Topic: What can an unexpected_handler do?
Author: bradds@concentric.net (Bradd W. Szonye)
Date: 1996/10/11 Raw View
J. Kanze <kanze@gabi-soft.fr> wrote in article
<m3k9sznsam.fsf_-_@gabi-soft.fr>...
> andrewb@graphsoft.com (Andrew C. Bell) writes:
> To bring this thread back on a standardization topic:-), this is a good
> suggestion, but exactly what library functions can legally be called in
> a new_handler?
Any re-entrant library function <wink>.
I also wonder what exactly you can do in an unexpected_handler. The
standard explicitly lists things you can do in such a function; calling a
function is not one of them. Is that implicitly well-defined behavior, or
is it implicitly undefined behavior? I've been trying to get an answer to
this question for a long time.
The reason it concerns me is the behavior of a thrown exception from an
unexpected_handler. If the unexpected handler itself does not allow the
exception in its specification (or similarly for a function it calls, if
that is legal), what happens? Does the mechanism call terminate()

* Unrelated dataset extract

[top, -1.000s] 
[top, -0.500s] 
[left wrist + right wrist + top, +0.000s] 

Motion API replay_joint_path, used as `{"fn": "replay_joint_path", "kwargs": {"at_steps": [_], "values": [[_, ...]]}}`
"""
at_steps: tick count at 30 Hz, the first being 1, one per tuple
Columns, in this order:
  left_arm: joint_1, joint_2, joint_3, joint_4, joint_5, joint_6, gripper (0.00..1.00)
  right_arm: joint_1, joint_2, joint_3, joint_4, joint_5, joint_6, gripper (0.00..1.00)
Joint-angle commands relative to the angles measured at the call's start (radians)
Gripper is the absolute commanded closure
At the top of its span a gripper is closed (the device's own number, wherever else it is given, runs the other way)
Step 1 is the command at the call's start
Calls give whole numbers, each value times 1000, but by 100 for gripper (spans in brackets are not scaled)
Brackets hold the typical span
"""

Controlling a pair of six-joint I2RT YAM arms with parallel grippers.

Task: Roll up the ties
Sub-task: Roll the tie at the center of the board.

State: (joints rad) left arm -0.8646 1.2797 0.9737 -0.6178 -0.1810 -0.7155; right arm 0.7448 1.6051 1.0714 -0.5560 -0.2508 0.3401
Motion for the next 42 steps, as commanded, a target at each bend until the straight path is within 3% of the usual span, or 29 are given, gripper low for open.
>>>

immediately, or does it thrash and recurse endlessly first? I'd prefer the
former behavior, but I can't find any explicit verbiage to support it.
--
Bradd W. Szonye
bradds@concentric.net
http://www.concentric.net/~bradds
---
[ comp.std.c++ is moderated. To submit articles: Try just posting with your
newsreader. If that fails, use mailto:std-c++@ncar.ucar.edu
comp.std.c++ FAQ: http://reality.sgi.com/austern/std-c++/faq.html
Moderation policy: http://reality.sgi.com/austern/std-c++/policy.html
Comments? mailto:std-c++-request@ncar.ucar.edu
]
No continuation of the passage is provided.